» **Problem requirements**
Set down, word for word, every line of the material below from the one containing "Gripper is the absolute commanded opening" through the one containing "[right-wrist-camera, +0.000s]", but none of its pictures.

--------------------------------

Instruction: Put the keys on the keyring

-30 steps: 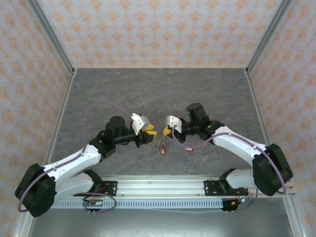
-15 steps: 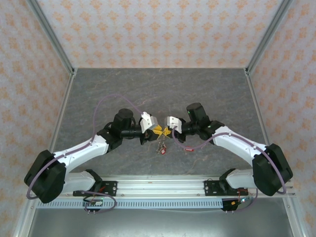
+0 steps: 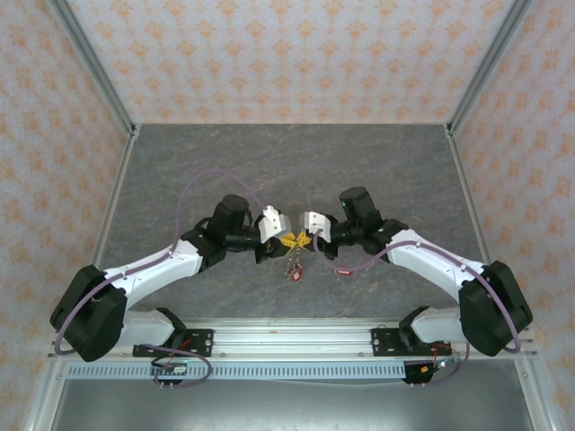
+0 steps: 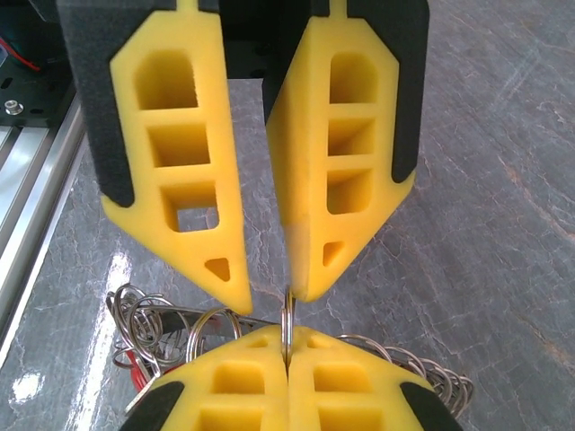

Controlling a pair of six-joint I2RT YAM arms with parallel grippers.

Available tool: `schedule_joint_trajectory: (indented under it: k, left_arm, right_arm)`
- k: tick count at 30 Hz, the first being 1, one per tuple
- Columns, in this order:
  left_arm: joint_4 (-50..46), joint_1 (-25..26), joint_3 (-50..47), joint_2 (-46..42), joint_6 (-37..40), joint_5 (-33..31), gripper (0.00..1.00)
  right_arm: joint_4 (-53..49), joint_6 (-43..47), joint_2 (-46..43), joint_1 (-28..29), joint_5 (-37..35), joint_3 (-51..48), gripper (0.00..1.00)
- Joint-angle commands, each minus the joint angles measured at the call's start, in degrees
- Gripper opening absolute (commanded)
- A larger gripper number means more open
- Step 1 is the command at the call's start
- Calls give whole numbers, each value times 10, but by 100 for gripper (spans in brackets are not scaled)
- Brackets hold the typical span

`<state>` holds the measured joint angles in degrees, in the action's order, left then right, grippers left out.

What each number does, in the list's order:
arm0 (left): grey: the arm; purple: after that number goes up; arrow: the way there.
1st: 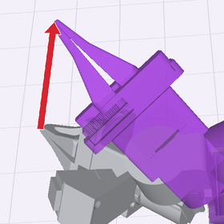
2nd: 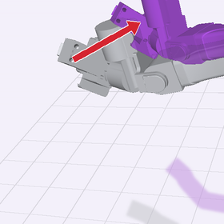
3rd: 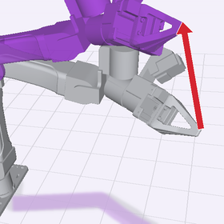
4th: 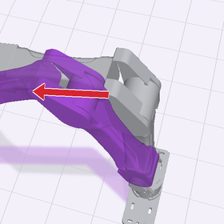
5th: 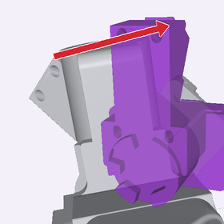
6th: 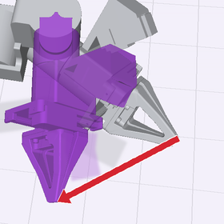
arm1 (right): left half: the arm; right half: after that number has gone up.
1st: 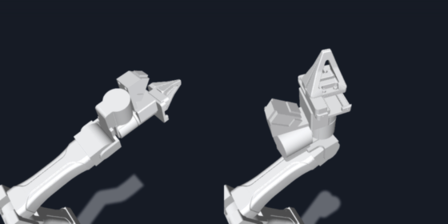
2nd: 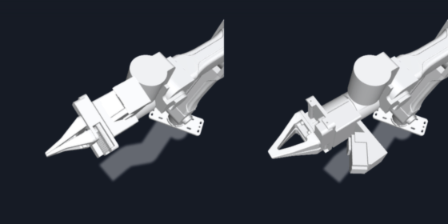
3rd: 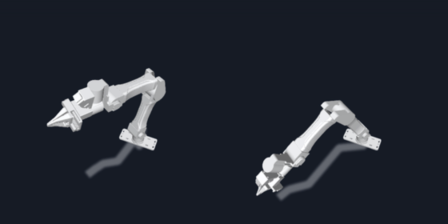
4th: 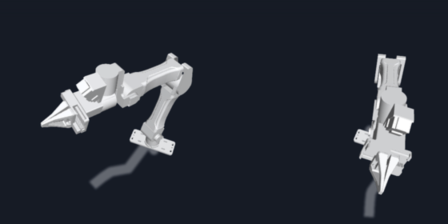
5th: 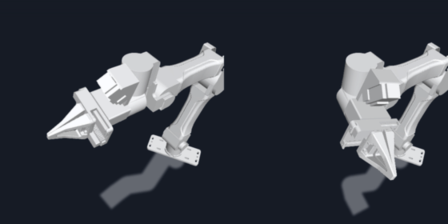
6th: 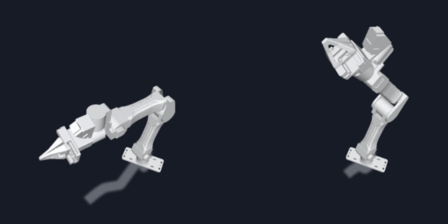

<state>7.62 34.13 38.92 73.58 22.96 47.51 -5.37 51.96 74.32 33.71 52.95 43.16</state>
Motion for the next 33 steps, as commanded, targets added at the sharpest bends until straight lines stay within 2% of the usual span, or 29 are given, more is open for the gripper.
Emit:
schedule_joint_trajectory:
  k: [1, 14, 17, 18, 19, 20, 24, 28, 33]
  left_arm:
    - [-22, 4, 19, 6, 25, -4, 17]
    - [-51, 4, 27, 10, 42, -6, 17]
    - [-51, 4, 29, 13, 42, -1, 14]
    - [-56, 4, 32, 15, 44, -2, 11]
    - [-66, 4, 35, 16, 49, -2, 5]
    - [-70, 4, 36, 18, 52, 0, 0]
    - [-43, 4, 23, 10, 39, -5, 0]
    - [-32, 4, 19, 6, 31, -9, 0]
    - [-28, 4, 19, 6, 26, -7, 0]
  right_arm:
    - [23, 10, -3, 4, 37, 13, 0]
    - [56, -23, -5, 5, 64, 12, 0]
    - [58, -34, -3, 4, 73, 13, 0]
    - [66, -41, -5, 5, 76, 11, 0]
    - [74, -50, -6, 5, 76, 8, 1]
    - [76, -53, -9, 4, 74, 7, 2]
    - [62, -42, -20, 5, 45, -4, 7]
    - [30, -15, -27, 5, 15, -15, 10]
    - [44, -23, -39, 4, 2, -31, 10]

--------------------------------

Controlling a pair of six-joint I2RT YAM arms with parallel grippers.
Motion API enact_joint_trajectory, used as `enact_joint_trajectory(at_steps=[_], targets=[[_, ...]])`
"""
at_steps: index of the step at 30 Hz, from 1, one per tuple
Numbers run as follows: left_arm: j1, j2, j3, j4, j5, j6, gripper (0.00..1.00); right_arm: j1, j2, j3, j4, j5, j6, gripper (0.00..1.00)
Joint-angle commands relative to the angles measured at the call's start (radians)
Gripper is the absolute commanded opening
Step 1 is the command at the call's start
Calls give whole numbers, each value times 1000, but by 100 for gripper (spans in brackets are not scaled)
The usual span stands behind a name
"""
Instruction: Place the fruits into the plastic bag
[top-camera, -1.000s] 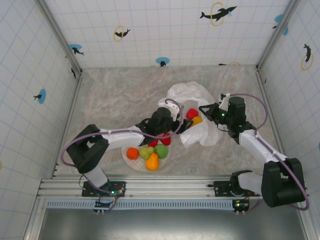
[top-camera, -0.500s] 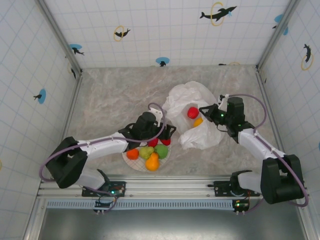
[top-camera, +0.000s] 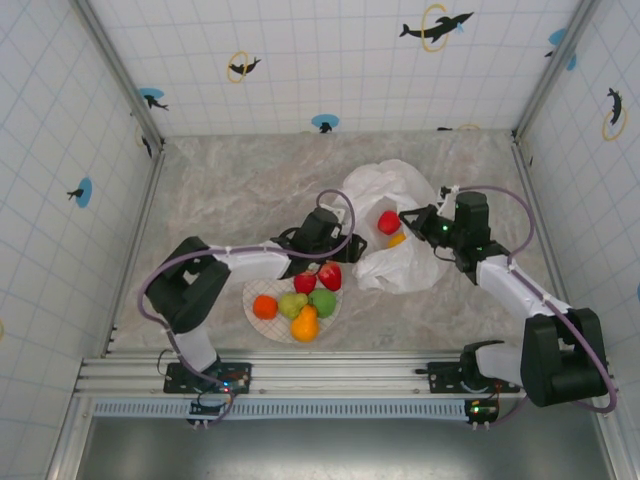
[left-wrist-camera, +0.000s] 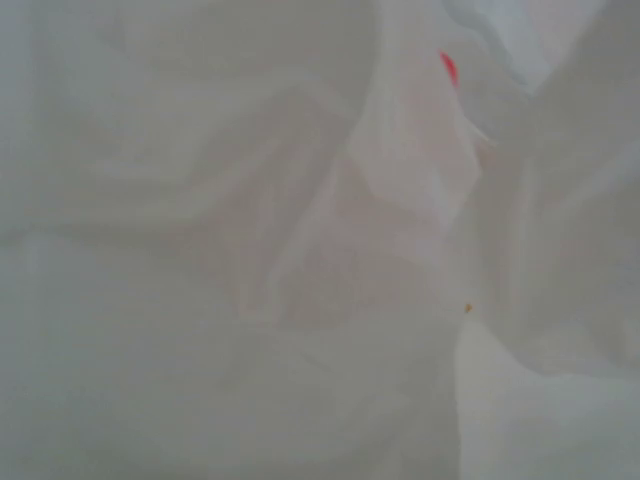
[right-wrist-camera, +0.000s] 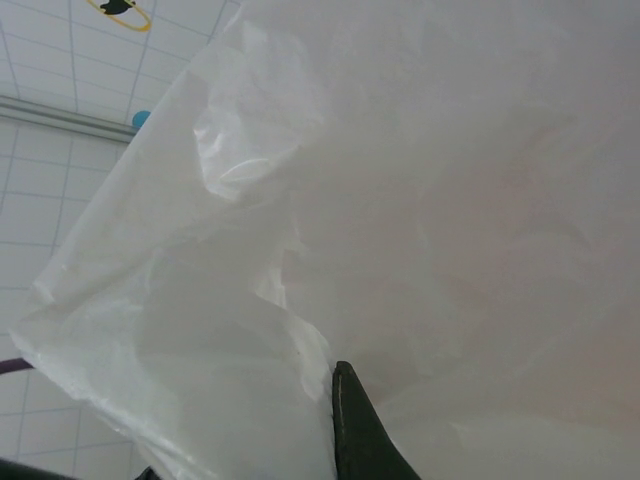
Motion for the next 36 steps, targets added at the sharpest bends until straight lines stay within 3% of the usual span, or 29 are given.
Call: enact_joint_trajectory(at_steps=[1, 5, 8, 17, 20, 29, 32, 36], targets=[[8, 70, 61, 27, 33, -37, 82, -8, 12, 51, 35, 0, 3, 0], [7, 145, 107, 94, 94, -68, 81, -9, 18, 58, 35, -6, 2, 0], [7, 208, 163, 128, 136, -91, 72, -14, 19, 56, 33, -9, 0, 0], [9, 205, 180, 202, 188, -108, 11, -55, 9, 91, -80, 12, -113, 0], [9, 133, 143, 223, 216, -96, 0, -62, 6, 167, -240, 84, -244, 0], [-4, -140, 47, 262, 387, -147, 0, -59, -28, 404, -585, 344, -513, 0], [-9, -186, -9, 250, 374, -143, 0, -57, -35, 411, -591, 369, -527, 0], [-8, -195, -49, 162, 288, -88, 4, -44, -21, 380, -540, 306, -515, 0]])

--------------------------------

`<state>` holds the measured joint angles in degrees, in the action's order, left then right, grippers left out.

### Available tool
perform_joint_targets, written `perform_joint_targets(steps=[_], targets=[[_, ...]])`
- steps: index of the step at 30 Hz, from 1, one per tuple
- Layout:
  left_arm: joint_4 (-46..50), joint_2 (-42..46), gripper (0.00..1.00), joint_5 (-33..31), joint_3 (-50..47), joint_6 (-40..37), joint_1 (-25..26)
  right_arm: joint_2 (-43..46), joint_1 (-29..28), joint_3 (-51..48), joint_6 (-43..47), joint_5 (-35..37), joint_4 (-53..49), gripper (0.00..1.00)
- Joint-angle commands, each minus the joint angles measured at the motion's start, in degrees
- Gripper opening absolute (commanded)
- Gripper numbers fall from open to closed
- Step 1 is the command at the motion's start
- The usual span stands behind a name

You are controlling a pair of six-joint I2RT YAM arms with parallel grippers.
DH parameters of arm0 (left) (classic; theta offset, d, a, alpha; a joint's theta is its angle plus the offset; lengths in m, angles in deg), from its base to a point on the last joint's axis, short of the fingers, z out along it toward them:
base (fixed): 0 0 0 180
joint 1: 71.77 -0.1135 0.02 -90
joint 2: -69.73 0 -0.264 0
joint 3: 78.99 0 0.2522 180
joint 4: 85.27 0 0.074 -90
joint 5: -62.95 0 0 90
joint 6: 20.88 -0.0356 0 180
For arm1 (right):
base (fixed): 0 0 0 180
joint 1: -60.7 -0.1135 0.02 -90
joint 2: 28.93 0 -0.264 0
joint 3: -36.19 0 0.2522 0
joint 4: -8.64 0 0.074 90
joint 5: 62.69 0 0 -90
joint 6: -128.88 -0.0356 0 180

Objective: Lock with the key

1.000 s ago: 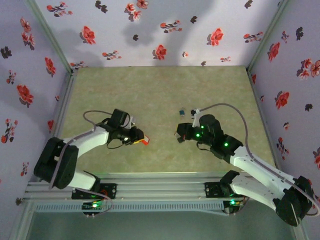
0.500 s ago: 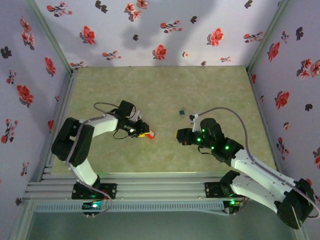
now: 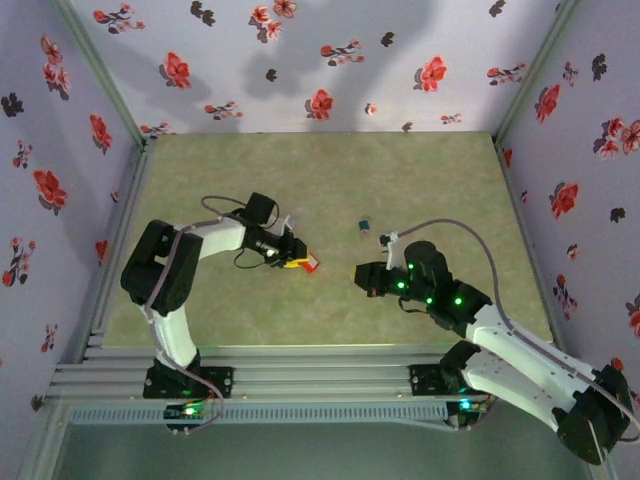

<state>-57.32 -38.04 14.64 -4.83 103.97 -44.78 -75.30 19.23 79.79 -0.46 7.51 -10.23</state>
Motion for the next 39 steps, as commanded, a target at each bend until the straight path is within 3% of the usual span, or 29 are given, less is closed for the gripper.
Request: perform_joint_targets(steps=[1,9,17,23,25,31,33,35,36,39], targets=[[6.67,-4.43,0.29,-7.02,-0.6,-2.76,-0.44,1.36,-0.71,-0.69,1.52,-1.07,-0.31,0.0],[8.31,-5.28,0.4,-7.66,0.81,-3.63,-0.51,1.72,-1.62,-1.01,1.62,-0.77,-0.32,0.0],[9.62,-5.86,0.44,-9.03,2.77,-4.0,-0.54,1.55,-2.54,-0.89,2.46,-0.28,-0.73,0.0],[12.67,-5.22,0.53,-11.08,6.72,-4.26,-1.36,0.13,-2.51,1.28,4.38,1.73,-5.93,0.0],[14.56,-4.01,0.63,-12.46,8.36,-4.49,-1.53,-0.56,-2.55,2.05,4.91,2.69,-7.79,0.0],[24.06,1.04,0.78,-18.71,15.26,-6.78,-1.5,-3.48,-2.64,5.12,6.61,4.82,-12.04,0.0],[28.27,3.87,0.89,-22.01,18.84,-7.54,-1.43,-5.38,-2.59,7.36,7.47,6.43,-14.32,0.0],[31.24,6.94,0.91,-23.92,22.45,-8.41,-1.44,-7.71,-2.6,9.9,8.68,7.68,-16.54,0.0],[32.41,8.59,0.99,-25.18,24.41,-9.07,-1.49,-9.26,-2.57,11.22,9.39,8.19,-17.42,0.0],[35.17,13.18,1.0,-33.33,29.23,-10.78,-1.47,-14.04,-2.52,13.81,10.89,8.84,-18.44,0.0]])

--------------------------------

» **Solution to this problem**
Gripper is the absolute commanded opening
Step 1 is the command at the call's start
Calls give whole numbers, each value times 1000, but by 100 for gripper (spans in brackets are not scaled)
The usual span stands behind a name
"""
Instruction: Place the fruits into the plastic bag
[top-camera, -1.000s] 
[top-camera, -0.500s] 
[top-camera, +0.000s] 
[left-wrist-camera, +0.000s] 
[right-wrist-camera, +0.000s] 

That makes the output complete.